After our 2 hour drive to Seattle Children’s we started the visit with Lincoln needing 5 vials of blood. They needed to check his ANC levels- the particular white blood cell level we have been watching, his full blood count and his blood type-in case he needs a blood transfusion during surgery.

After we retrieve blood we meet with the NP of neurosurgery to discuss the day of surgery, all while waiting for the results to come back. The appointment began with the look I’ve seen before; another unexpected thing was coming our way.

“The neuro team all came together and had a meeting regarding Lincoln’s surgery and discussed the best route to go. With the amount of fluid that is filling up in Lincolns Ventricles and the fluid that is in the cyst, they are worried that once they start releasing the fluid in the cyst that it will be like a dam and it will start coming out fast and hard, if that happens he can get meningitis. They would like to go in on the right side of his head and make another incision to weave a temporary drain through his brain to his ventricle and allow that fluid to empty into a measuring device.”

The left half of the picture- the cyst is the white you see on the right side. The ventricle you see filled with fluid is on the top left side of the scan, That is where the extra drain will go.


Of course we started asking the questions.

What are the risks? Which basically are all the bad things like brain damage, bleeding, infection of the site.

What will recovery look like? The nurses will have to be by Lincoln’s side every time he moves. If he moves, the drain moves (it will be sticking out of his head, held in by stitches) they will take it day by day and measure the fluid coming out, they suspect there to be about 5ml every hour then slowly reduce. Once its empty the can remove the drain, probably 3 days later. He will be on a morphine drip for the pain and then slowly wean to something not as strong as the days go by.

We went over all the normal pre op questions and I educated them about his skin condition. As we are talking and going over paper work we continue to check his blood results for the ANC level.

We go on and meet the anesthesia team; he’s been under before so we didn’t have many questions. They explained that with the type he is use to get his ears cleaned and MRI’s was just to make him sleep. Whereas this anesthesia will block all his pain receptors.

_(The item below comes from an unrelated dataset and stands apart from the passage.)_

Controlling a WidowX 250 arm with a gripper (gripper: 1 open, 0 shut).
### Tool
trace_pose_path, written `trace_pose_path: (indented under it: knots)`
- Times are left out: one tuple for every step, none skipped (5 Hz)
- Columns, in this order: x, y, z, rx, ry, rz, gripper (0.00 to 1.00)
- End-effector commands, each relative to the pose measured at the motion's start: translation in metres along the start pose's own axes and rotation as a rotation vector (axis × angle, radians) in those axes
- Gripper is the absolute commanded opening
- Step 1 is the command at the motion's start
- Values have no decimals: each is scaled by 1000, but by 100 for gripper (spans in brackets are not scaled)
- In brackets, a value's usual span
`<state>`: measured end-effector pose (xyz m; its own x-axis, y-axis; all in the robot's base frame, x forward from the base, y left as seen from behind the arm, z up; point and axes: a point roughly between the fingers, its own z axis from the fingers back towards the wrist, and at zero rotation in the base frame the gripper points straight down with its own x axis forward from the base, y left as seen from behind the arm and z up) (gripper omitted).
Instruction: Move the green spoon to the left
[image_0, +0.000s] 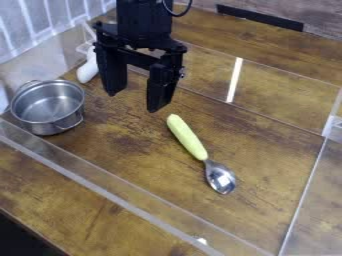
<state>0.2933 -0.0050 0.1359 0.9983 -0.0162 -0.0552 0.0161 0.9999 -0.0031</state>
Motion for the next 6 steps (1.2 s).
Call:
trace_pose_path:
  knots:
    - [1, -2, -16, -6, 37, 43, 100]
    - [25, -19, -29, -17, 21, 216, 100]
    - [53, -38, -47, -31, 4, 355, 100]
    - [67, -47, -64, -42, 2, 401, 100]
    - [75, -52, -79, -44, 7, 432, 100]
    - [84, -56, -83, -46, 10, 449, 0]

As we walk out of the office after 2 hours of appointments, I ask her to see if she can check the ANC one more time

“Sorry guys, it dropped back down to 260.”

Of course I was frustrated. How could his numbers be almost 900 then go all the way back down? We literally just wasted our whole day here.

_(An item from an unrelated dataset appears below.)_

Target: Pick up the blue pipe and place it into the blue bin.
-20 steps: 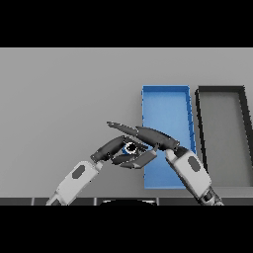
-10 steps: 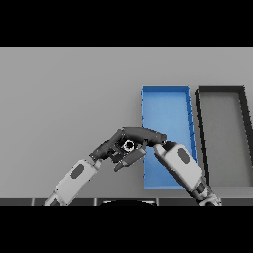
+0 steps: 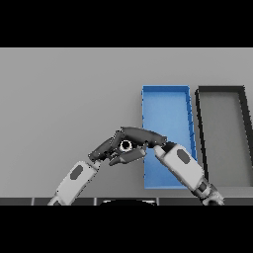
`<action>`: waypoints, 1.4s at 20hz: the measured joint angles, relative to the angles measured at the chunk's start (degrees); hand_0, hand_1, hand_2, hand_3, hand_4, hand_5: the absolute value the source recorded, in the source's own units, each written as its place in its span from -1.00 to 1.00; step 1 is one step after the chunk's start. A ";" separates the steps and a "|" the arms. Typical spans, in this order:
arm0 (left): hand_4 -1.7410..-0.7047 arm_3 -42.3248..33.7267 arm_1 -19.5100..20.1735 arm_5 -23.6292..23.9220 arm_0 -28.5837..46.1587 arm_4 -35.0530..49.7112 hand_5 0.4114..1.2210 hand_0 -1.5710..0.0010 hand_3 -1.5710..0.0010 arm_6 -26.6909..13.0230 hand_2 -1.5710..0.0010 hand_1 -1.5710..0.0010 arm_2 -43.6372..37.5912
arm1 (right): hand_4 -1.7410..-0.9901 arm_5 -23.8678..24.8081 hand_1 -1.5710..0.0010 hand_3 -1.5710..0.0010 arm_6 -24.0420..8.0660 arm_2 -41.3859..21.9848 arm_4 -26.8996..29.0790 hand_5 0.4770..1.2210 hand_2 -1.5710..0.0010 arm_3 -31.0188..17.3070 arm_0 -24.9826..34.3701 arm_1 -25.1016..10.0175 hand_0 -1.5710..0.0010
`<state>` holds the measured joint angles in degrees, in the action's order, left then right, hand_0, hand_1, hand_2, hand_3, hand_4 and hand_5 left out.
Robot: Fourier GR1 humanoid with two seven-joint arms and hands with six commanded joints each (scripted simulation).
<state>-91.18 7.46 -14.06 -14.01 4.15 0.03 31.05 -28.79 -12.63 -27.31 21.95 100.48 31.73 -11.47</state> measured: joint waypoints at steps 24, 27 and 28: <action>0.60 1.47 2.89 -2.34 0.01 -7.92 -0.72 0.99 0.99 -2.93 0.99 0.99 0.51 | -0.66 5.70 -1.00 -1.00 -8.08 2.46 14.01 1.00 -1.00 3.10 3.23 -2.54 -1.00; 0.59 1.71 2.35 -2.61 -0.51 -7.73 -0.77 1.00 1.00 -4.18 1.00 1.00 0.75 | -0.83 10.50 -1.00 -1.00 -13.61 4.48 22.80 0.93 -1.00 4.41 7.61 -3.73 -1.00; 0.58 1.42 2.74 -2.83 -0.70 -7.27 -0.77 1.00 1.00 -4.51 1.00 1.00 0.32 | -0.86 13.05 -1.00 -1.00 -14.45 6.10 25.66 0.87 -1.00 3.97 9.96 -4.28 -1.00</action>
<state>-89.77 10.19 -16.88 -14.71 -3.11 -4.48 31.37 -15.73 -27.07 -21.21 47.61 104.46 41.70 -15.75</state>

With the news of the extra drain, and then the levels dropping back down, I can’t help from feeling numb and hopeless.

So between the Hematology clinic and the Neurosurgery team we came up with a plan.

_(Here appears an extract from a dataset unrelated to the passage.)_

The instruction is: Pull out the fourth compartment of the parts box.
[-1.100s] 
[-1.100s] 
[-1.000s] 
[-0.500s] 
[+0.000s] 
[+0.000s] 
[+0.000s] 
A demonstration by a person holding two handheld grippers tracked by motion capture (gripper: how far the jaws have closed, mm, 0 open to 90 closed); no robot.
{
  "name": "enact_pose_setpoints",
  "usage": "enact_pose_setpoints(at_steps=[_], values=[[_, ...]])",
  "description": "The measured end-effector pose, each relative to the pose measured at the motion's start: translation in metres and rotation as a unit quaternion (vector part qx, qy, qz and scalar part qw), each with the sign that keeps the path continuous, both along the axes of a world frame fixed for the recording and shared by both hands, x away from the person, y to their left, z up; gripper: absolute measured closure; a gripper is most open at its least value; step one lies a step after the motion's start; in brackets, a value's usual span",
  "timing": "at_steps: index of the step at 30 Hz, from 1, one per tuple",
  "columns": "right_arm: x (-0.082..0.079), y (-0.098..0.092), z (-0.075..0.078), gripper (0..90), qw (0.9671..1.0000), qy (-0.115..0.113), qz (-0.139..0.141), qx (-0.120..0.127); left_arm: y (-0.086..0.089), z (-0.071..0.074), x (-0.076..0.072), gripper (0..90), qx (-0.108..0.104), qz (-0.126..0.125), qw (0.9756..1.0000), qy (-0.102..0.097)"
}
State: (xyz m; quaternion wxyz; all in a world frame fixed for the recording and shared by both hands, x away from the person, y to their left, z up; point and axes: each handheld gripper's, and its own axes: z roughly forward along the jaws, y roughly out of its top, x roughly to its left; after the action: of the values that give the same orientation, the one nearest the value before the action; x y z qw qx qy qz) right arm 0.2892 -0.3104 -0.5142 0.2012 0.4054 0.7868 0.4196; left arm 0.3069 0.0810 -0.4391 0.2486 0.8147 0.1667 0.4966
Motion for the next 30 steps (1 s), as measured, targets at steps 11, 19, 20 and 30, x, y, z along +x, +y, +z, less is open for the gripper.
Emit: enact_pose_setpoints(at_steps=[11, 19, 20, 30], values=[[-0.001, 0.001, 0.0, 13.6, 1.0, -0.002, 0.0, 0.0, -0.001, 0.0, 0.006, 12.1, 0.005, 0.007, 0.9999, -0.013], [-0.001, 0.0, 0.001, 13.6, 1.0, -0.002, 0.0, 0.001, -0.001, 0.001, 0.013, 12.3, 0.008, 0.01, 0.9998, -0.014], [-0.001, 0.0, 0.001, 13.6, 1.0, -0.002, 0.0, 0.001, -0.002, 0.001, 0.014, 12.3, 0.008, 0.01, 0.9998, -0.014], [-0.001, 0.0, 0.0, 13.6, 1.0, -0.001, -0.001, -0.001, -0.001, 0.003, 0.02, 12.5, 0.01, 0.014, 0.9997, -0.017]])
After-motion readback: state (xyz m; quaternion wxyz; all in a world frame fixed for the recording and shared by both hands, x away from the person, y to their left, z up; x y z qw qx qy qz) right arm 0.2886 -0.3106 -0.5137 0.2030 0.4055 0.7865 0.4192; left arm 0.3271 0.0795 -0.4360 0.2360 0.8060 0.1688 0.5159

Tomorrow we will be going back to Seattle so they can retrieve bone marrow for testing, they will also be taking out a fragment of his bone to test. He will be put under but will be in pain after. They are prescribing him oxycodone.

Tuesday we will have an appointment at Children’s to talk about his bone marrow results, if it’s what they think it is then Lincoln will need to have medication in the form of injections and that will raise his ANC levels, it takes about a week to get the medication working.

If we get his levels up then his surgery will be the last week in May.

Please be praying for our sweet baby. He is completely traumatized when he even walks by any type of doctor. Pray his bone marrow retrieval goes smoothly and we get the answers to why his levels are so low. Also be praying for his immune system, it’s extremely compromised right now.


Thank you everyone for your prayers and donations. It has lifted a huge weight off our shoulders to not have to think about finances right now.